For the listing below, report all lines that hold the word "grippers".

########################################

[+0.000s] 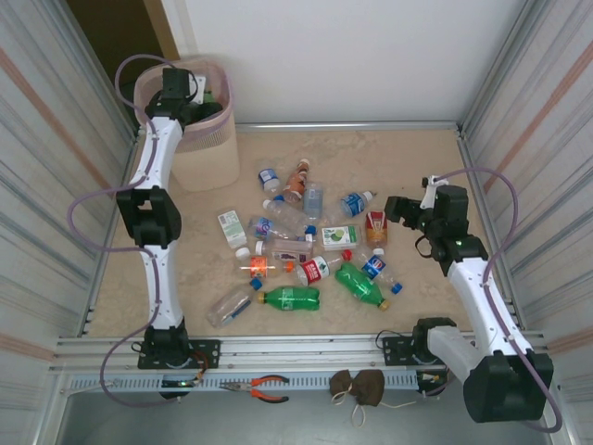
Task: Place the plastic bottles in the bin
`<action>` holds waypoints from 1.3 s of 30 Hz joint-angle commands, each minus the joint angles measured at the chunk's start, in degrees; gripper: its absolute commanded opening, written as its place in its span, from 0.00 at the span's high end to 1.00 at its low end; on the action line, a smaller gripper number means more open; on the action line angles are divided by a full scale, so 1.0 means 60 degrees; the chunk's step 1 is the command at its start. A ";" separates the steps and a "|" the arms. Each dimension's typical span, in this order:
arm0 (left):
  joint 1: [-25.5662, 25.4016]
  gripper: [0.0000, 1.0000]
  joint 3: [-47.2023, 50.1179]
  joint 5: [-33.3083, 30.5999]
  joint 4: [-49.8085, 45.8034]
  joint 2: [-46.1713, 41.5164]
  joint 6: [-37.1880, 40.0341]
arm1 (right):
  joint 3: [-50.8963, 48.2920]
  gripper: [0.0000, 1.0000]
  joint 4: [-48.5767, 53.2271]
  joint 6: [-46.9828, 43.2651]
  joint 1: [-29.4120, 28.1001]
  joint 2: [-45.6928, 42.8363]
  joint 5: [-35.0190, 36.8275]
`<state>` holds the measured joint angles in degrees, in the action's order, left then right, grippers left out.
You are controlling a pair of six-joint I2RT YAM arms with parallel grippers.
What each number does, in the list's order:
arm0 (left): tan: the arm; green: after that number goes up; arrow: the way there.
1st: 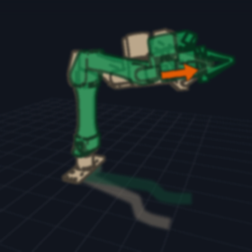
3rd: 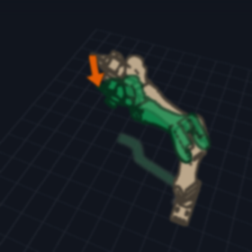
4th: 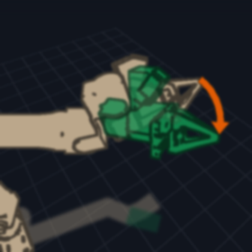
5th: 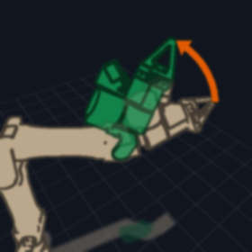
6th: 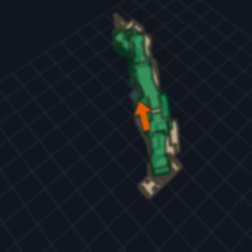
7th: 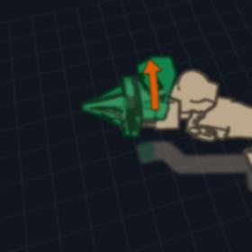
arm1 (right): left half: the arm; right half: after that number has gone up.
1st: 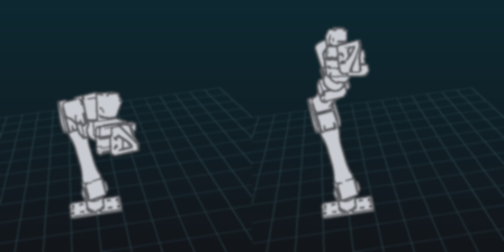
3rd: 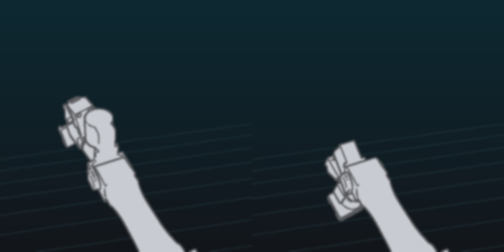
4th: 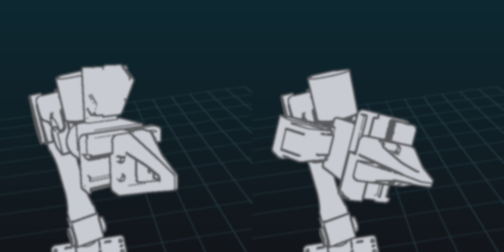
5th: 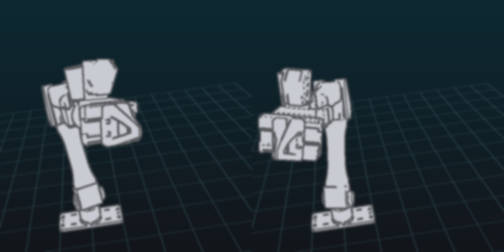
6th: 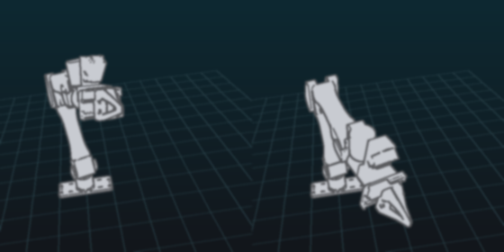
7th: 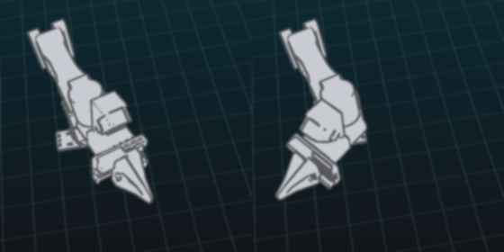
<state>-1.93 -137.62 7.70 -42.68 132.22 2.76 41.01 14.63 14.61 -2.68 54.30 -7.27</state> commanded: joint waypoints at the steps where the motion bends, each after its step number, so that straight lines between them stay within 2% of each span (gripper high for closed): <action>1: -0.0001 0.53 -0.0485 -0.0032 -0.1748 0.0042 0.0758 | -0.0101 0.08 -0.0364 0.0187 -0.0077 0.0163 0.0084; 9: 0.0040 0.53 -0.0764 -0.0612 -0.3966 0.0003 0.1261 | 0.0047 0.08 -0.0578 0.0194 -0.0238 0.0719 -0.0019; 20: 0.0224 0.53 -0.1131 -0.0553 -0.4913 -0.0307 0.1287 | 0.0090 0.08 -0.0709 0.0245 -0.0491 0.0925 0.0125; 31: 0.0284 0.27 -0.1297 -0.0424 -0.4696 -0.0463 0.0974 | 0.0261 0.08 -0.0668 0.0289 -0.0704 0.0941 0.0306; 39: 0.0287 0.21 -0.1435 -0.0216 -0.4423 -0.1065 0.0820 | 0.0466 0.08 -0.0410 0.0280 -0.0726 0.0636 0.0307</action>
<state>-0.43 -144.03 4.95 -69.19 130.69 8.56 41.54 11.81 15.03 -6.52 59.83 -5.98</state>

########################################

» Task answer:
`<state>` holds the measured joint angles in degrees, in the action's order, left then right, grippers left out.
You are controlling a pair of six-joint I2RT YAM arms with parallel grippers.

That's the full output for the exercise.